Si S. Loïk se situe donc a priori dans la cadre d’un théâtre documentaire encore plus nettement que L. Franceschi, la forme qu’elle a retenue pour retracer ces diverses trajectoires personnelles ne parvient pas à nous émouvoir. Les six acteurs (partagés à égalité entre hommes et femmes) présents sur le plateau sont autant danseurs que comédiens. Ils pratiquent une déambulation lente, accompagnée d’une gestuelle qui paraît vite répétitive. Cependant les mouvements de ce ballet de six danseurs, tous vêtus de noir, sont si bien réglés qu’ils finissent par devenir hypnotiques, un effet renforcé par la musique (lorsqu’elle se manifeste), les chants a capella et la lumière, ténue, S. Loïk étant une adepte de la mode de plus en plus répandue chez les M.E.S. qui consiste à plonger le plateau dans une demie-pénombre.

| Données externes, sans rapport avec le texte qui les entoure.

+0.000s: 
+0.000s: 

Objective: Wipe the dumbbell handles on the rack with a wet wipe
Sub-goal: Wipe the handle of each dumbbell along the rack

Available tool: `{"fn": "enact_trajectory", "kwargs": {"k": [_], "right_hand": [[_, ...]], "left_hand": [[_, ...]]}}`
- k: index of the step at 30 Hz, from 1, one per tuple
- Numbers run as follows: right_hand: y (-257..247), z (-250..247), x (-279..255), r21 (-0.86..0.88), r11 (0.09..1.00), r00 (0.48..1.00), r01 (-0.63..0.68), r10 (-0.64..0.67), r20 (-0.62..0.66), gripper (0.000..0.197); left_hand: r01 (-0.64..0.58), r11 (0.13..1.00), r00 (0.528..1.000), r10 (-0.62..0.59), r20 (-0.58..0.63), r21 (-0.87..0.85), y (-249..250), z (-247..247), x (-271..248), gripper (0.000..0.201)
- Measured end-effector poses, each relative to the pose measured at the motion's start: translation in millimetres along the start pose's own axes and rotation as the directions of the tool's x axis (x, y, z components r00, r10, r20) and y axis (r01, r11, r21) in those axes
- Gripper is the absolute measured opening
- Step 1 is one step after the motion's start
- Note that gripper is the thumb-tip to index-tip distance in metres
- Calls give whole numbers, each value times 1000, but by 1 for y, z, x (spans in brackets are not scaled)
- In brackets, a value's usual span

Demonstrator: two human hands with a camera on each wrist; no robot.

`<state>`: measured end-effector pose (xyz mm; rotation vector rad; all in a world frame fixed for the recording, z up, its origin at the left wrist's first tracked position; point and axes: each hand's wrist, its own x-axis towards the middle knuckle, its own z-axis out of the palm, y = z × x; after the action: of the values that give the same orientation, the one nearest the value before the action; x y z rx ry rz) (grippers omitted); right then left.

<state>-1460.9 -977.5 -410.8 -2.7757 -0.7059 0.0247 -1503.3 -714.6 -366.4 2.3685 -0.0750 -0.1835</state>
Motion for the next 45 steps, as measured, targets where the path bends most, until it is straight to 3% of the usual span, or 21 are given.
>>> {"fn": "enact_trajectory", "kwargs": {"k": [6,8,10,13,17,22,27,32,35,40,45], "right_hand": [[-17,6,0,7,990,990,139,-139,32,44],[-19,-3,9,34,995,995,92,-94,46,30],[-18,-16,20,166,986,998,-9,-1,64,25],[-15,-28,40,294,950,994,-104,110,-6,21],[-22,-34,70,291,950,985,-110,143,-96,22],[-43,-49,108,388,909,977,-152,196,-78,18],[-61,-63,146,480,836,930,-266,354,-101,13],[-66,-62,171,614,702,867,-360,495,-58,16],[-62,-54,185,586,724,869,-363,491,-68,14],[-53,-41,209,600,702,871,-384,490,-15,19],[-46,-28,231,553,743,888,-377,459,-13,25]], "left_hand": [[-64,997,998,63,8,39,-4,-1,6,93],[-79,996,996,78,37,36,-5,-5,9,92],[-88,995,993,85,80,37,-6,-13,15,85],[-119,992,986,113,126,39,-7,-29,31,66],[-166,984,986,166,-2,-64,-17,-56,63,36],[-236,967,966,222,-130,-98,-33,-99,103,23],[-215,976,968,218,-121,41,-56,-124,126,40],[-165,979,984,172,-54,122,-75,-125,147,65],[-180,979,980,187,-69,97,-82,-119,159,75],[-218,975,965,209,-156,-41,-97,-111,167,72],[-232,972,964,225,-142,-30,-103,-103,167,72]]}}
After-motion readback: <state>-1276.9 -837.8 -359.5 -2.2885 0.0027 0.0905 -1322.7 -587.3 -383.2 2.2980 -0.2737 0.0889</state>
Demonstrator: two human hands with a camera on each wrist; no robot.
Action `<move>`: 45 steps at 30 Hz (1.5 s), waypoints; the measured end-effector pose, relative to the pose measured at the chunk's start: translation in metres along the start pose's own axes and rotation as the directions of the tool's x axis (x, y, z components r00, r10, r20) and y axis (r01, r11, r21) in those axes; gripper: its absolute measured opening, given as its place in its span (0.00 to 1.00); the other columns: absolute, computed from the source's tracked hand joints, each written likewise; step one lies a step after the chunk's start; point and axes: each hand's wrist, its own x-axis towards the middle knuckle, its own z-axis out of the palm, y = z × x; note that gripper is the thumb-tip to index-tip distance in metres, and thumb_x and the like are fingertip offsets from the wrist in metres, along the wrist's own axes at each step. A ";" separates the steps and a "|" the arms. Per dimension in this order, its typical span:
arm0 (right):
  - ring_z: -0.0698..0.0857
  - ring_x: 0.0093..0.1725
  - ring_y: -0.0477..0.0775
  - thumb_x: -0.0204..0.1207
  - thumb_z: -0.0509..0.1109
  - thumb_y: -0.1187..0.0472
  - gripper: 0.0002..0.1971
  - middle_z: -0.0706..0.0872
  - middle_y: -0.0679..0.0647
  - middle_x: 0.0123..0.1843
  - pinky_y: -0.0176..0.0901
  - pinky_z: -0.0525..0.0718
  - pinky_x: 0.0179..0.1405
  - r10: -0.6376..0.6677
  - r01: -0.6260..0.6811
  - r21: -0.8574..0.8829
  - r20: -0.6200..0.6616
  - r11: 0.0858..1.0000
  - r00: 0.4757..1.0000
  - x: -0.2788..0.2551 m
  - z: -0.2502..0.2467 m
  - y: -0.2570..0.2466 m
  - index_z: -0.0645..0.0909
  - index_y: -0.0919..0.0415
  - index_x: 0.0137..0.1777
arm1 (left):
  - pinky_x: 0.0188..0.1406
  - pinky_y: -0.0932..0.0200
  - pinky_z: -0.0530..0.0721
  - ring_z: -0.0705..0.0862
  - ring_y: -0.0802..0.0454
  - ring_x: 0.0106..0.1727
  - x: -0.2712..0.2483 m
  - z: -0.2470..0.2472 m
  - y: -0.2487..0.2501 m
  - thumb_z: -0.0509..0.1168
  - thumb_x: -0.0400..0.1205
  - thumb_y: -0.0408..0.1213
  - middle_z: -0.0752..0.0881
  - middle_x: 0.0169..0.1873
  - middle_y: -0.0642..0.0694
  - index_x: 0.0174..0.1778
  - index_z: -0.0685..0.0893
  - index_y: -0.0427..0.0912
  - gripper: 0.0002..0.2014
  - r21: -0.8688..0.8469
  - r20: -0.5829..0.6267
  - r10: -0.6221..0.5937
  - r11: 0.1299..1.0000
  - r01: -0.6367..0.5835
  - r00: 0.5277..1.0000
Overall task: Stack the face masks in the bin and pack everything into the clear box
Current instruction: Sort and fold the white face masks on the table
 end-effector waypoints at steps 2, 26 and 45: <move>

Pourquoi, contrairement à Tchernobyl for ever qui utilisait pourtant des moyens très semblables (les deux comédiennes et le comédien qui s’y produisaient se retrouvent d’ailleurs dans la distribution de L’Homme rouge), ce nouvel opus ne réussit-il pas à nous intéresser vraiment aux drames humains évoqués sur la scène ? Sans doute à cause de la lenteur exagérée qui caractérise les deux pièces, avec de longs silences, une diction trop solennelle et la manie qui consiste à faire répéter presque systématiquement toutes les phrases du dialogue, tout cela contribuant à faire de L’Homme rouge un oratorio soporifique, contrairement à Tchernobyl for ever dans lequel nous avions vu (cf. notre article de l’époque) le « pari risqué mais réussi » de bâtir un « oratorio mécanique ».

Le public de la salle Frantz Fanon ne s’y est pas trompé. Alors qu’il s’était montré fasciné, l’an passé, il a voté cette fois-ci « avec ses pieds ». Moins nombreux après l’entracte séparant les deux pièces qu’au début, il s’est clairsemé davantage au cours de la deuxième pièce qui s’est étirée, il est vrai, jusqu’à la limite du supportable jusqu’à presque minuit.

En tournée à Tropiques Atrium le 18 mars 2016.